In order to account for further critical performance views, a classic confusion matrix can be computed for each period. This solution, illustrated in Fig. 7, has the undesirable property of not offering compact views to study performance. For instance, multiple metrics need to be computed for each label and period in order to obtain a global view of the multi-period classifier sensitivity. A simple option, similarly to (3) and (4), would be to average the values for an instance across the \(h\) periods. However, for the ordinal setting, instead of simply computing the matchings, a normalized distance needs to be applied between each pair of observed and estimated labels.

Fig. 7

Confusion matrices in multi-period classification settings. A confusion matrix in multi-period settings is the composition of classic confusion matrices per label and period, which results in a total of \({\mid }\Sigma {\mid }\times h\) views

However, with this option we loose the ability to understand which periods are affecting the score. A second option is to collapse the labels’ axis by defining a predicate. For this goal, we can rely on a mapping function \(T\) to map a set of observed \(h\) labels as a single label. An illustrative function is one that decides whether an instance is of interest (positive) or not based on the observed values. For example, relevant patients can be defined as having at least one hospitalization across the horizon of prediction. Still, this option requires the computation of each metric for the \(h\) periods. Thus, we propose the use of this option with a simple test (based on a fixed \(\beta \)-threshold) to evaluate the adequacy of the \(h\) predictions for a particular instance, \({\hbox {Acc}}(y,\hat{y})\ge \beta \) ((7) and (8)). Understandably, this option comes at a cost of defining a new labeling function \(T\) and of working with \(\beta \)-threshold levels. Table 6 presents the revised confusion matrix for multi-period classification when two classes are considered. Resulting sensitivity (7) and specificity (8) metrics for this setting are computed as follows:

$$\begin{aligned} {\hbox {Sensitivity}}_c&= \frac{\Sigma _{j=1}^{m}(c=T(\varvec{y}_j))\wedge Acc(\varvec{y}_j,\hat{\varvec{y}}_j)\ge \beta }{\Sigma _{j=1}^{m}c=T(\varvec{y}_j)}, \end{aligned}$$

(7)

$$\begin{aligned} {\hbox {Specificity}}_c&= \frac{\Sigma _{j=1}^{m} (c\ne T(\varvec{y}_j))\wedge Acc(\varvec{y}_j,\hat{\varvec{y}}_j)\ge \beta }{\Sigma _{j=1}^{m} c\ne T(\varvec{y}_j)}. \end{aligned}$$

(8)

Table 6 Multi-period confusion matrix

1.3 Complementary evaluation metrics

Understandably, the distance functions used to evaluate the performance of multi-period classifiers are conservative for the cases where mismatches are caused by temporal shifts. To avoid a significant penalization of the performance of multi-period classifiers when misalignments occur on the time or cardinality axes, their evaluation can rely on more expressive time series’ similarity functions.
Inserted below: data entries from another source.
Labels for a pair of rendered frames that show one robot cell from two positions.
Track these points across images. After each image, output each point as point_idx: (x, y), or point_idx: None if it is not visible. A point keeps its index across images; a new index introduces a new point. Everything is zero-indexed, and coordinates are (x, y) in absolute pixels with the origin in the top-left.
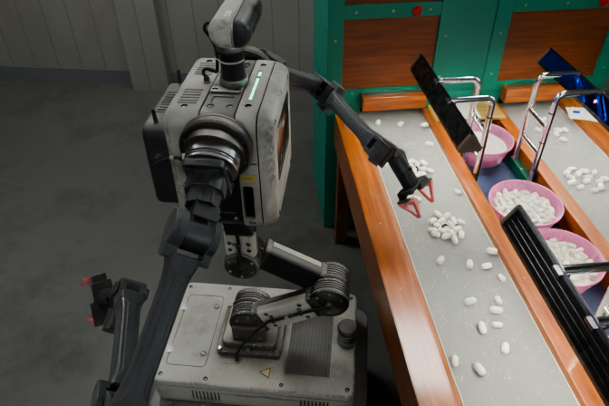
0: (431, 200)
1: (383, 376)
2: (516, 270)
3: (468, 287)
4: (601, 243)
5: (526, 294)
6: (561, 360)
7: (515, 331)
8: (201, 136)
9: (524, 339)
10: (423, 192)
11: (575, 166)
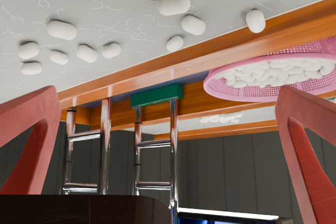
0: (280, 111)
1: None
2: (201, 61)
3: (101, 11)
4: (325, 95)
5: (151, 74)
6: (76, 96)
7: (78, 63)
8: None
9: (76, 69)
10: (335, 145)
11: None
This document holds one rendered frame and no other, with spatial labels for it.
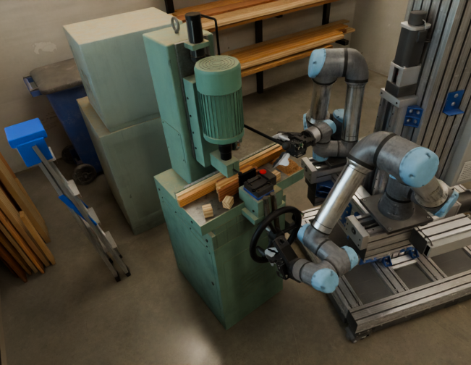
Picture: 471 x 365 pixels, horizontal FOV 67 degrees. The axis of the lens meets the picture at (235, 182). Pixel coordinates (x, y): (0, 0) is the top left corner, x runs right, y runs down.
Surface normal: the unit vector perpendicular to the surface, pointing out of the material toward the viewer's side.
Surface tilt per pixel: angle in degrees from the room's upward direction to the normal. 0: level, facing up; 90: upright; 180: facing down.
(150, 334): 0
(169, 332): 1
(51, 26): 90
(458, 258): 0
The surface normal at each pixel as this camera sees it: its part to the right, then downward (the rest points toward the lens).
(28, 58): 0.52, 0.51
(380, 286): -0.07, -0.77
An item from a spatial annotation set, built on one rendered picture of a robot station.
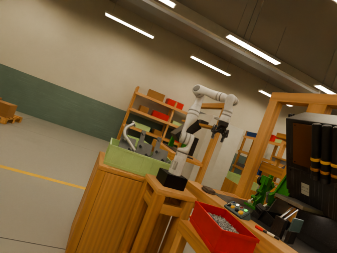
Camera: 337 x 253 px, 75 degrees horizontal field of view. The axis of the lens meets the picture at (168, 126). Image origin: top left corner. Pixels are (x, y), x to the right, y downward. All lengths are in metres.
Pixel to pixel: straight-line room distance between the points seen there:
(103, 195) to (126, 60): 6.85
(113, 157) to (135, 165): 0.20
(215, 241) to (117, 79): 7.50
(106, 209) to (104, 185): 0.19
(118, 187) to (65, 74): 6.79
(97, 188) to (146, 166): 0.43
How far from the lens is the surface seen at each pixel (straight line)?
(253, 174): 2.28
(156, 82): 8.42
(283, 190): 1.61
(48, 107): 8.42
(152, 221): 1.63
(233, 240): 1.16
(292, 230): 1.48
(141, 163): 1.91
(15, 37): 8.89
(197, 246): 1.22
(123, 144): 2.13
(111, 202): 1.94
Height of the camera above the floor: 1.26
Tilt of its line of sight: level
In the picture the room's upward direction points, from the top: 21 degrees clockwise
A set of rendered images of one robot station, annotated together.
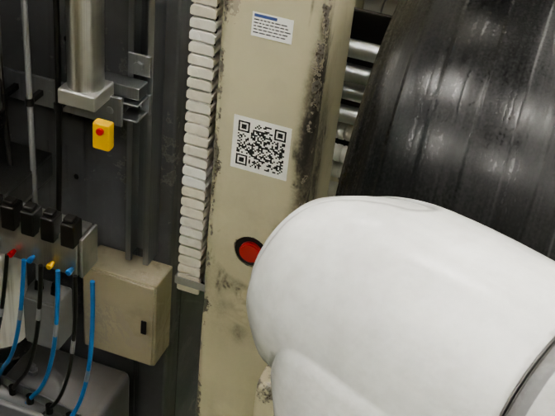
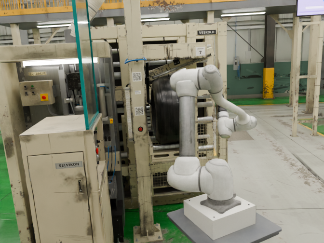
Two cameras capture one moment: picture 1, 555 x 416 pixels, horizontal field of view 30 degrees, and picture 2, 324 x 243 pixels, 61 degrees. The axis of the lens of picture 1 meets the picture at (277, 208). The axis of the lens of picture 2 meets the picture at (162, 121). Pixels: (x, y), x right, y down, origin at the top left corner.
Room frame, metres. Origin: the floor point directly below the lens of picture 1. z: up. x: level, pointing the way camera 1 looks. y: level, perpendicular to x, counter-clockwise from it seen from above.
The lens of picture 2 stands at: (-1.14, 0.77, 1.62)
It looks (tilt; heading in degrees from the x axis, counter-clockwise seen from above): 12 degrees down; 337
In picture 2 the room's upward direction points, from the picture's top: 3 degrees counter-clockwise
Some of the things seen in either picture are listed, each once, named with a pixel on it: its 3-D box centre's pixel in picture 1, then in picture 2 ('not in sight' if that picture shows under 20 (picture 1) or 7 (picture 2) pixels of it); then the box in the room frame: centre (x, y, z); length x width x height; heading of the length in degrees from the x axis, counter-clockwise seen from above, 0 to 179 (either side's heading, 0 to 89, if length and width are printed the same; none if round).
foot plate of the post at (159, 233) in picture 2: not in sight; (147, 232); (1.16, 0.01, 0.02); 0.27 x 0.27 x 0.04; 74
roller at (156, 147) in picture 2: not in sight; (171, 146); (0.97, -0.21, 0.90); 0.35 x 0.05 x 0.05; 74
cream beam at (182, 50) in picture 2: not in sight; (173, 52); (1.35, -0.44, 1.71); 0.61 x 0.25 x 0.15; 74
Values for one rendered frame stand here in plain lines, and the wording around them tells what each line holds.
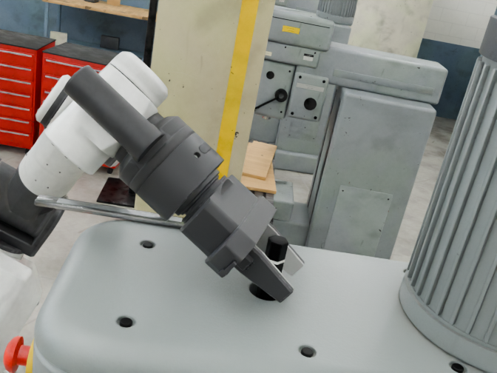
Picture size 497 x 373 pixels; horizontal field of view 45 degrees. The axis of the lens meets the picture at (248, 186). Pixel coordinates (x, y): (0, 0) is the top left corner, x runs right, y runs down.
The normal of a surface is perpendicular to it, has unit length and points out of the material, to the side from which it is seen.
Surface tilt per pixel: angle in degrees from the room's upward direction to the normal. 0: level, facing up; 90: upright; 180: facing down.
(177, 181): 72
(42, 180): 110
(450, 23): 90
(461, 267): 90
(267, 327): 0
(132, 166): 94
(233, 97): 90
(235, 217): 30
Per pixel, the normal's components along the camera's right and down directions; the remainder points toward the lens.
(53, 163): -0.16, 0.66
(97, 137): 0.08, -0.03
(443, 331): -0.78, 0.11
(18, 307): 0.83, 0.29
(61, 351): -0.32, -0.16
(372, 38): 0.02, 0.40
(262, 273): -0.27, 0.34
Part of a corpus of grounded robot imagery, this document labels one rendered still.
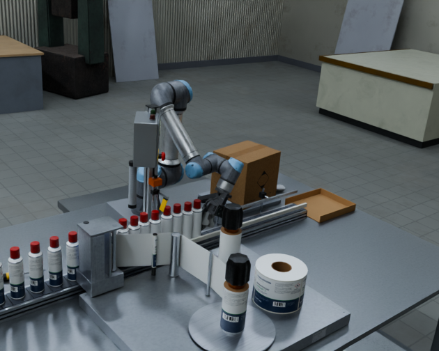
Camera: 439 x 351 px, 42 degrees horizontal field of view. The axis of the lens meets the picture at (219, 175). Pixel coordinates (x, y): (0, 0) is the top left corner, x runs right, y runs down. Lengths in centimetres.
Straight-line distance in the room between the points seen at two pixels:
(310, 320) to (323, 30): 953
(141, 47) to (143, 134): 736
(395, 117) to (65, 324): 601
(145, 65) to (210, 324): 783
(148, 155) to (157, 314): 63
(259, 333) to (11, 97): 600
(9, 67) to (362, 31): 591
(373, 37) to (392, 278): 786
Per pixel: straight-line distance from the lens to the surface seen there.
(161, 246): 231
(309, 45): 1166
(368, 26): 1034
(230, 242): 231
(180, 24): 1054
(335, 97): 816
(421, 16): 1015
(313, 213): 313
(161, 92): 261
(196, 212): 253
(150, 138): 228
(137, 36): 959
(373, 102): 777
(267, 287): 215
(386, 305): 248
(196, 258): 225
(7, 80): 756
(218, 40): 1113
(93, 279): 220
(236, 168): 256
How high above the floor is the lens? 214
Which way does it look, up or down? 22 degrees down
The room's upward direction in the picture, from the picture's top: 5 degrees clockwise
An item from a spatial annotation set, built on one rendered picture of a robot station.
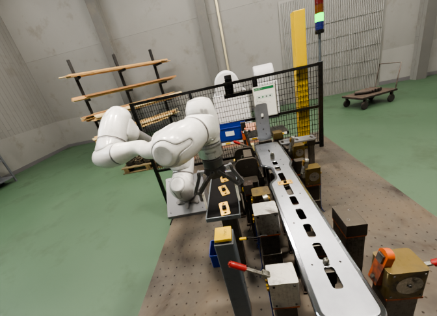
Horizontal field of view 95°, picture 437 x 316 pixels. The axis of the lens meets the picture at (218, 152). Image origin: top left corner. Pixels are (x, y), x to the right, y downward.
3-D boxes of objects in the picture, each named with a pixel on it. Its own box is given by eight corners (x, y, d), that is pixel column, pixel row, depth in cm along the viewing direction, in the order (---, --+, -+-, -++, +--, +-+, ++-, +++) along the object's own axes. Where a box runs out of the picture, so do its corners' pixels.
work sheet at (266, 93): (278, 114, 204) (275, 82, 192) (255, 118, 206) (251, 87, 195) (278, 114, 206) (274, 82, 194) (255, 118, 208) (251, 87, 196)
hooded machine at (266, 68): (256, 114, 678) (250, 66, 621) (276, 111, 669) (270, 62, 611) (259, 120, 609) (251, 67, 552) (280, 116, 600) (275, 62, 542)
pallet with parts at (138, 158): (137, 159, 520) (131, 144, 504) (182, 151, 506) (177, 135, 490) (122, 175, 445) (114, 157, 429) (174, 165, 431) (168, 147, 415)
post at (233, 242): (253, 320, 85) (234, 244, 68) (235, 322, 86) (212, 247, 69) (251, 301, 92) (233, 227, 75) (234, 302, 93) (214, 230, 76)
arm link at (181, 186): (175, 201, 154) (164, 197, 134) (176, 179, 161) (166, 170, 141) (196, 201, 152) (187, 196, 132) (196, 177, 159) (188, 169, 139)
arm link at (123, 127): (180, 178, 161) (181, 153, 170) (198, 175, 155) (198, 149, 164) (87, 142, 97) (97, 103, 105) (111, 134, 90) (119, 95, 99)
Ding et al. (2008) and Batista et al. (2011) compare the properties of alternative similarity functions when the attribute under classification is ordinal or numeric. Dynamic Time Warping (DTW) treats misalignments, which becomes critical when dealing with long horizons of prediction. Longest Common Subsequence deals with gap constraints. Pattern-based functions consider shifting and scaling in both the temporal and the amplitude axes.

When the output attribute is nominal, similarity functions proposed to compare biomolecular sequences based significant functional or structural similarity can be applied (Mantaci et al. 2008). These functions are also able to identify temporal shifts as they rely on sequence alignment operators. Moreover, they are able to deal with shifts on the amplitude axis by detecting character level differences.

On one hand, these similarity functions have the advantage of smoothing error accumulation by allowing temporal misalignments. On the other hand, their use can mask the structural accuracy of multi-period classifiers and lead to more optimistic results.